His eyebrow jerked. “Mrs. Nash,” he said.
She seemed less assertive all at once. “My husband died last year. He had cancer.”
“I’m sorry.”
“He was sick for a long time,” she murmured. “It’s trite to say it, but he really is better off.”
“I see.”
“You’re not married yet?”
He searched her soft oval face without expression. “That’ll be the day,” he replied.
“Yes, I remember. You’re the original love-’em-and-leave-’em bachelor.” The bitterness was back in her voice. “I guess you’re still shaking the women out of your bed…”
He stepped closer, his eyes kindling. “My love life is none of your damned business!” He never raised his voice, but the whip in it cut almost physically. It disconcerted her.
“No…of…of course not!” she stammered.
She actually took a step backward, and he cursed himself inwardly.
“I’m sorry,” he said curtly. “You probably think you were one in a line. That’s the joke of the century.”
“Ex…excuse me?”
He checked his watch, feeling self-conscious. “I have to get to work.”
His behavior puzzled her. She’d spent years blaming him, hating him. But he didn’t look like a philanderer. Sure, she reminded herself, and most ax-murderers probably don’t look like killers, either.
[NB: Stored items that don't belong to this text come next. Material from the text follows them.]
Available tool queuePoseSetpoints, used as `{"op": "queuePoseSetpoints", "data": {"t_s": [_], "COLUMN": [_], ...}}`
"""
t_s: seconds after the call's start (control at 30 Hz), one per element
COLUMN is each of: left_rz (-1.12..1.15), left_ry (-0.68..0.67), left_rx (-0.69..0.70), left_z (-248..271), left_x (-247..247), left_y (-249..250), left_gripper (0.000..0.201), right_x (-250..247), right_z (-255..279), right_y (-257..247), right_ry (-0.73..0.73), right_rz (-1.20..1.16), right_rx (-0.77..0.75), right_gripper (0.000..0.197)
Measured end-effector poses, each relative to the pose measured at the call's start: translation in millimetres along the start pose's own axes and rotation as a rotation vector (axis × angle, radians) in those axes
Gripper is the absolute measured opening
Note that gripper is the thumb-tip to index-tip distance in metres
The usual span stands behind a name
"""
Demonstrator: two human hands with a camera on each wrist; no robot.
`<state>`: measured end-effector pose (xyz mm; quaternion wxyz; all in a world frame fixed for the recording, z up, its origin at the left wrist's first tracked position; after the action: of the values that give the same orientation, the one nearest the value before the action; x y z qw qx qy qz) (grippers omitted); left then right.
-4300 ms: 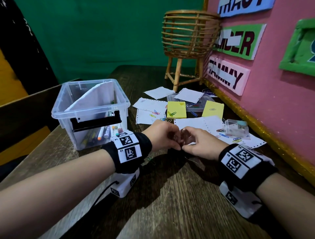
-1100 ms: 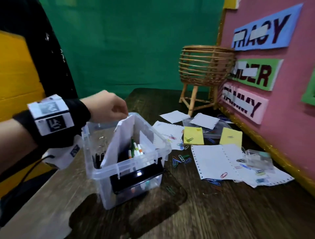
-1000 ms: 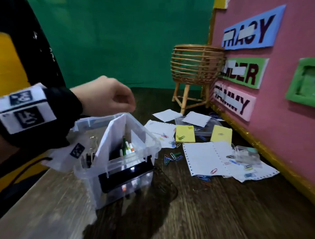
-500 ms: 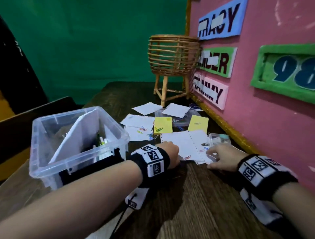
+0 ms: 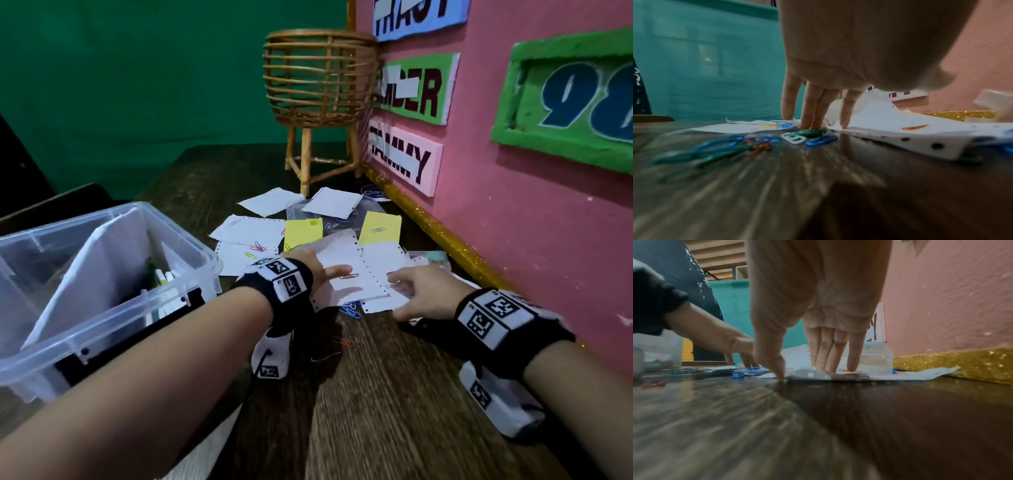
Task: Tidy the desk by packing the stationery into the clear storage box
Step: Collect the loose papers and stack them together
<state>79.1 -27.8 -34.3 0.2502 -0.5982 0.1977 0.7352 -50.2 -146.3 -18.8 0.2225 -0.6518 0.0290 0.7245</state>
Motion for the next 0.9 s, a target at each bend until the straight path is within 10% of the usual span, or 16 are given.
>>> {"op": "queuePoseSetpoints", "data": {"t_s": [0.4,0.63,0.9], "left_rz": [0.353,0.402,0.408], "left_ry": [0.014,0.016,0.106], "left_rx": [0.018,-0.138,-0.051], "left_z": [4,6,6], "left_x": [-6,-5,-10], "left_y": [7,-10,-5], "left_gripper": [0.075,0.072,0.065], "right_x": [19,1,-45], "right_z": [8,-6,10], "right_y": [-3,5,5], "right_ry": [-0.255,0.046,0.537], "right_rz": [0.122,0.141,0.108], "right_rx": [-0.042,-0.038,0.045], "right_gripper": [0.09,0.033,0.022]}}
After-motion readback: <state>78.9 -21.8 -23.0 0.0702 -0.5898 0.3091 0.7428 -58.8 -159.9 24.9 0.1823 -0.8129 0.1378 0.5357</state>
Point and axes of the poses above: each hand's wrist, its own z-axis away from the middle knuckle, its own x-axis out of the palm, y = z × x, the point moved 8 cm from there along -z, towards the middle knuckle, and after that the axes turned 1 degree about z, right-handed, at the moved point
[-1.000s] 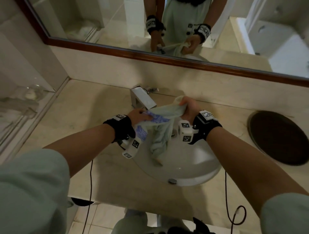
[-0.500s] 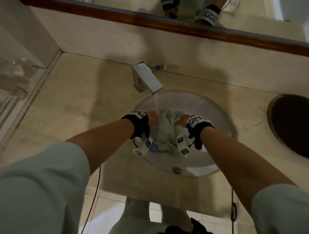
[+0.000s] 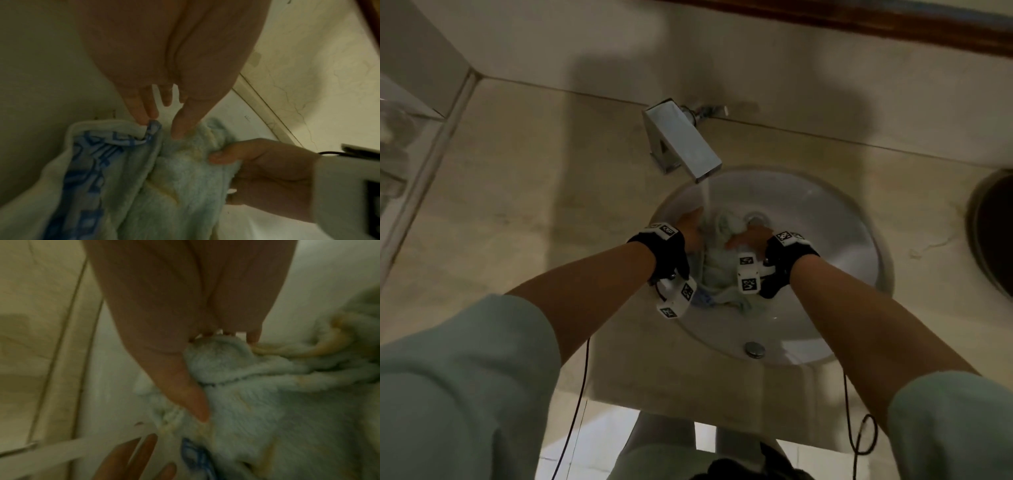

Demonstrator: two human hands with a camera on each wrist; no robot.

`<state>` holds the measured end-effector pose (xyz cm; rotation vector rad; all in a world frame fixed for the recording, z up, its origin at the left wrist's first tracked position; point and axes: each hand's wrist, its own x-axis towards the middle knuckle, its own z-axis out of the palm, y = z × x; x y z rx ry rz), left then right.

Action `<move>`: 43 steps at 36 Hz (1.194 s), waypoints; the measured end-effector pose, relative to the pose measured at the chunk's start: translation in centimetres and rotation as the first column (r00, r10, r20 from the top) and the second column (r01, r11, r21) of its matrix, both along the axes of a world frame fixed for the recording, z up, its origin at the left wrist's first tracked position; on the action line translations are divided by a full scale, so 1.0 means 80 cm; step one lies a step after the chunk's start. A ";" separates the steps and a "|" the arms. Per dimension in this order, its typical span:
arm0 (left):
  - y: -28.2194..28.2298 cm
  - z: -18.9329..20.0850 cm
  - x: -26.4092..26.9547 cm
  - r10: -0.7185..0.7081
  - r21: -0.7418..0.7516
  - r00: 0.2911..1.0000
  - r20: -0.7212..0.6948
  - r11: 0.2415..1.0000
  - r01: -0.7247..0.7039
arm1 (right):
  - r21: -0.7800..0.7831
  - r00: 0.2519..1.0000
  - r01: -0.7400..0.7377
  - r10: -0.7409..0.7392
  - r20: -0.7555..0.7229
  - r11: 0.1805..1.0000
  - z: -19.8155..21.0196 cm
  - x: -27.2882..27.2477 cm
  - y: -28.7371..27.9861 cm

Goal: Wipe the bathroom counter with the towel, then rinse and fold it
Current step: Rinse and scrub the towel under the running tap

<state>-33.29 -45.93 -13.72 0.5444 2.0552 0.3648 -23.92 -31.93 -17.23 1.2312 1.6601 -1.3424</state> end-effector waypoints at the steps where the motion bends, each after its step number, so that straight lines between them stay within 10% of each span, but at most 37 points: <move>1: 0.000 0.005 0.001 -0.004 0.019 1.000 -0.022 1.000 0.004 | -0.009 0.999 0.029 -0.029 -0.020 1.000 0.003 -0.001 0.000; 10: -0.005 0.036 -0.017 -0.133 0.067 0.969 0.207 0.990 0.121 | -0.220 0.937 0.151 -0.210 -0.280 0.964 0.091 0.018 -0.002; 18: -0.019 0.084 -0.039 0.003 0.292 0.997 0.075 0.956 -0.024 | -0.325 0.801 0.258 -0.390 -0.454 0.910 0.134 0.025 0.004; 22: -0.034 0.089 -0.036 -0.136 0.134 0.977 -0.167 0.978 0.159 | -0.366 0.783 0.210 -0.380 -0.492 0.907 0.131 0.032 -0.013; 28: -0.039 0.064 -0.012 -0.391 -0.158 0.862 -0.324 0.920 0.358 | 0.035 0.960 0.023 -0.012 -0.281 0.999 0.060 0.044 -0.034; 34: -0.012 0.018 0.002 -0.494 -0.187 0.833 -0.250 0.868 0.459 | 0.322 0.959 -0.010 0.100 -0.264 0.947 0.027 0.040 -0.026; 37: 0.000 -0.091 -0.024 -0.562 -0.335 0.812 -0.156 0.803 0.492 | 0.364 0.916 -0.121 0.245 -0.318 0.923 0.021 0.028 -0.030; 43: -0.012 0.017 0.021 -0.665 -0.484 0.737 -0.120 0.687 0.542 | 0.431 0.692 -0.664 0.721 0.045 0.610 -0.024 0.007 -0.047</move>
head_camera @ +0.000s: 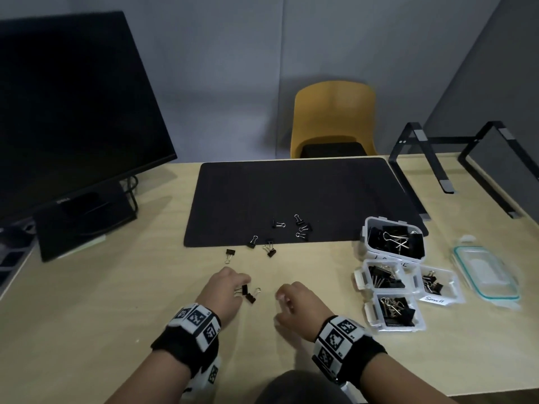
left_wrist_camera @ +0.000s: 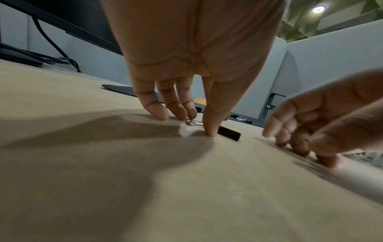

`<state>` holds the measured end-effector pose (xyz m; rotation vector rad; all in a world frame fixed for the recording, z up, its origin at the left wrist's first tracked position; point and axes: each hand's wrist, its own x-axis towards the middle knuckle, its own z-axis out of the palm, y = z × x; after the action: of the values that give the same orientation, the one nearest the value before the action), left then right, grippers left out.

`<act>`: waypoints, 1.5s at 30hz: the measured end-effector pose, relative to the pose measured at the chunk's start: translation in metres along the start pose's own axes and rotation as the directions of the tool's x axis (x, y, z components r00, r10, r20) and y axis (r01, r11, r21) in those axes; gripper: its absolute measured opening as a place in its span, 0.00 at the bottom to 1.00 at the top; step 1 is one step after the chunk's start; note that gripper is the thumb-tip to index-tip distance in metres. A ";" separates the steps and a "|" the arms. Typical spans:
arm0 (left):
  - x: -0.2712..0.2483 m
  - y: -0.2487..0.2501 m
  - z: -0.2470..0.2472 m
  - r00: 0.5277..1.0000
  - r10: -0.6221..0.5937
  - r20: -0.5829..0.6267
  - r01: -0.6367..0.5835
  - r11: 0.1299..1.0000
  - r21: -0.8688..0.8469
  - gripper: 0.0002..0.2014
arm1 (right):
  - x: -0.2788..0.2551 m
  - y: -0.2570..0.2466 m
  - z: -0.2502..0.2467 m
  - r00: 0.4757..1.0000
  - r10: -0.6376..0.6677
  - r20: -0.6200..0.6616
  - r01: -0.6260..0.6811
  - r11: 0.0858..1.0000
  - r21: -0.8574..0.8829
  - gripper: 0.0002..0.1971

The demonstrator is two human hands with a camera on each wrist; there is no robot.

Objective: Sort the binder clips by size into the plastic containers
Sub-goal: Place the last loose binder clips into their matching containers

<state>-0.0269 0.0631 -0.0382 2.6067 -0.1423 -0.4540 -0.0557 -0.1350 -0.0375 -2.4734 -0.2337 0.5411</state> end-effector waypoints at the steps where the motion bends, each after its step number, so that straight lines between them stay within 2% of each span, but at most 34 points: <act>1: 0.001 -0.001 0.000 1.000 0.017 -0.003 -0.017 1.000 -0.002 0.22 | 0.004 -0.005 0.003 1.000 -0.010 -0.009 0.010 1.000 0.006 0.21; 7: 0.004 -0.003 -0.002 0.997 0.060 -0.039 -0.060 0.998 0.007 0.14 | 0.024 -0.030 0.019 0.996 -0.043 -0.078 0.046 0.998 0.032 0.24; 13: 0.006 -0.005 -0.002 0.997 0.057 -0.055 -0.055 0.998 0.039 0.09 | 0.027 -0.036 0.026 0.989 -0.071 -0.130 0.064 0.997 -0.053 0.15; 20: 0.007 -0.002 -0.001 0.991 0.107 -0.075 -0.098 0.988 0.122 0.08 | 0.022 -0.025 0.019 0.990 -0.043 -0.137 0.031 0.996 -0.087 0.09; 26: 0.005 0.015 0.003 0.995 0.065 -0.072 -0.058 0.994 0.095 0.09 | 0.010 -0.008 0.006 0.996 0.058 -0.067 -0.064 0.994 -0.084 0.12; 32: 0.012 0.051 0.007 0.995 0.090 -0.045 -0.088 0.995 0.041 0.11 | -0.013 0.013 -0.023 0.989 0.085 -0.122 -0.081 0.996 0.038 0.10; 38: 0.016 0.104 0.014 0.987 0.160 -0.033 -0.162 0.984 -0.077 0.12 | -0.055 0.049 -0.077 0.936 0.156 -0.315 -0.105 0.980 0.172 0.07; 41: 0.017 0.133 0.022 0.979 0.200 -0.036 -0.203 0.971 -0.127 0.12 | -0.077 0.079 -0.103 0.884 0.209 -0.418 -0.125 0.967 0.221 0.07; 45: 0.018 0.171 0.034 0.967 0.255 0.000 -0.252 0.954 -0.161 0.12 | -0.100 0.128 -0.133 0.822 0.285 -0.493 -0.213 0.957 0.198 0.07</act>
<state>-0.0250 -0.1048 0.0107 2.3848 -0.4250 -0.3833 -0.0834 -0.3356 0.0193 -2.4231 0.3402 -0.0283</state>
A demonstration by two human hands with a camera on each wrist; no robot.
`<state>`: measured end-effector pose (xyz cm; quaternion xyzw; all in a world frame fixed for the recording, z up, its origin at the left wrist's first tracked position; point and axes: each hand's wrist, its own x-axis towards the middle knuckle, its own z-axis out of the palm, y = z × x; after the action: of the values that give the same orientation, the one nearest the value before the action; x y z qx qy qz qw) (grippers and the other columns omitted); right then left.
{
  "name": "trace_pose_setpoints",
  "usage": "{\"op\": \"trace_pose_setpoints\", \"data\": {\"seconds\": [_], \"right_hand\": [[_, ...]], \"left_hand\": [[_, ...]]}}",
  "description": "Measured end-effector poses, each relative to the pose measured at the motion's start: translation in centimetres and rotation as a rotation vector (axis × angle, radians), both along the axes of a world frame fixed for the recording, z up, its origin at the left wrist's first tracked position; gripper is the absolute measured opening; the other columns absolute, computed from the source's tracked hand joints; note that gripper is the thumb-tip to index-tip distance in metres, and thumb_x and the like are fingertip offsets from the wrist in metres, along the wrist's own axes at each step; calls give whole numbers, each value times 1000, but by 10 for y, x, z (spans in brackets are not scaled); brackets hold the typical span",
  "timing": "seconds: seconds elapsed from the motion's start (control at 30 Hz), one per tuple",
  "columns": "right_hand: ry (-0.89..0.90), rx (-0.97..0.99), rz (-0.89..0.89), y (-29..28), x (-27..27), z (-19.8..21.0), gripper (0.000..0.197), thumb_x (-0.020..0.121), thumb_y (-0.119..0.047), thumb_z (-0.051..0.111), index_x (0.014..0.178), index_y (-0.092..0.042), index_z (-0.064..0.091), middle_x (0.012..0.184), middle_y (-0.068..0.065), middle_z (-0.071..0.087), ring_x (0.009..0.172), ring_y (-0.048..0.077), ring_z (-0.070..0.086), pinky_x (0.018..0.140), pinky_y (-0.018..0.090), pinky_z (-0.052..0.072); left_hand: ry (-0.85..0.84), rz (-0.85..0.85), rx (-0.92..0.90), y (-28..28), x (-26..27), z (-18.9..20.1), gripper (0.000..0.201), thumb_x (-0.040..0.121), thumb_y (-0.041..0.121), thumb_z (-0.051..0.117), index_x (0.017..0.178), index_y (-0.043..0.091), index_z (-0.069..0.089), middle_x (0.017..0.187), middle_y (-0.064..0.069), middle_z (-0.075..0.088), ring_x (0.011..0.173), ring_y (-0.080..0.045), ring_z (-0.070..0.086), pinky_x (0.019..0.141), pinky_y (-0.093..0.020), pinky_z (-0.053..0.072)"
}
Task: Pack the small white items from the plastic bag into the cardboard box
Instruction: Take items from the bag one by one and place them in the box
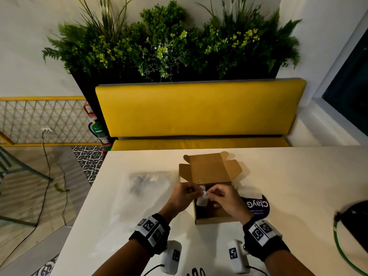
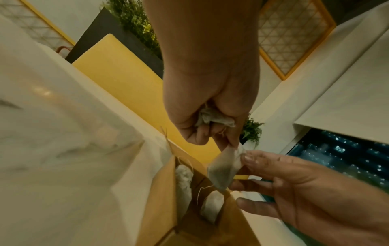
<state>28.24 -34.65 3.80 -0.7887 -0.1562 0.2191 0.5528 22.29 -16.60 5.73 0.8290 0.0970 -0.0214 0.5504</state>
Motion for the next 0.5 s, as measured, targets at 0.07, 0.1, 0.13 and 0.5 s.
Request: {"op": "trace_pose_setpoints", "data": {"seconds": [0.07, 0.1, 0.13, 0.5], "right_hand": [[-26, -89, 39, 1, 4, -10, 7, 85, -26, 73, 88, -21, 71, 86, 0, 73, 82, 17, 69, 63, 29, 60], [-28, -127, 63, 2, 5, -14, 7, 85, -28, 73, 87, -22, 70, 84, -1, 72, 80, 15, 68, 62, 25, 57], [-29, -163, 89, 3, 6, -19, 7, 85, -29, 73, 86, -23, 69, 83, -3, 72, 78, 12, 68, 61, 22, 54], [-26, -376, 142, 18, 6, -51, 13, 83, -23, 76, 77, -27, 64, 75, -7, 67, 70, 6, 62, 63, 18, 45]], "left_hand": [[14, -24, 102, 1, 1, -10, 11, 87, 16, 69, 90, 8, 75, 81, 3, 69, 58, 7, 55, 56, -9, 39], [27, -38, 165, 2, 1, -14, 11, 86, 17, 70, 89, 9, 76, 77, 7, 67, 57, 7, 54, 55, -8, 37], [44, -50, 235, 3, 1, -19, 12, 85, 20, 71, 91, 12, 76, 76, 9, 67, 56, 7, 52, 55, -7, 36], [169, -152, 608, -1, 2, -51, 18, 88, 32, 62, 97, 20, 73, 101, -4, 61, 88, -22, 60, 73, -30, 52]]}}
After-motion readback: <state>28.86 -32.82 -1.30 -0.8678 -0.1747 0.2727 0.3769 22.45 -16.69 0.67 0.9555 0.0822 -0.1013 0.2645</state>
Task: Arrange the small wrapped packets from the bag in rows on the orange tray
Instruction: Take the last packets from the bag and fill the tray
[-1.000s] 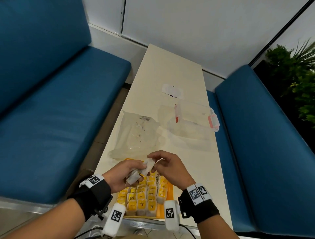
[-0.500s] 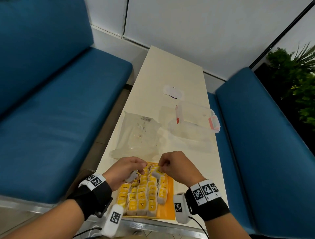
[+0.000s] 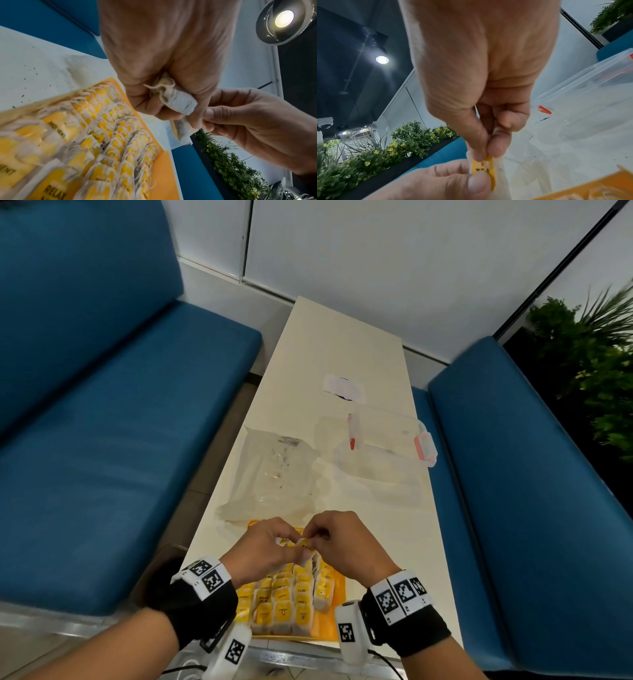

She stood aside to let him pass. He hesitated, though, the wind blowing his thick black hair around over a face that was deep olive. He had an untamed look about him. He was still very handsome, although she was sure that he was in his middle thirties by now. His build was that of a much younger man, lean and muscular.
“You have Native American ancestry, don’t you?” she asked involuntarily.
“Sioux,” he agreed. “Our great-grandfather.”
“How is your sister?” she asked without wanting to.
“Fine. She and Jacob have a son. He’s five now.”
“I’m happy for her.”
“So am I. It wouldn’t have surprised me if she’d never married, either.”
There was a deeper meaning to what he was saying. She wished she could read between the lines. Her eyes searched his curiously. If only she could hate him.
He looked down his long, straight nose at her with dark green eyes that didn’t blink. “We’re both older. I’m glad you found someone you could love. I hope he was good to you.”
She flushed. “He was very good to me,” she said.
“And I wasn’t.” His lean hand reached out, almost touched her hair, withdrawing before it made contact. He laughed at his own inability to show affection. “I regret you most of all, Elysia,” he said numbly. “I was afraid. Maybe I still am.”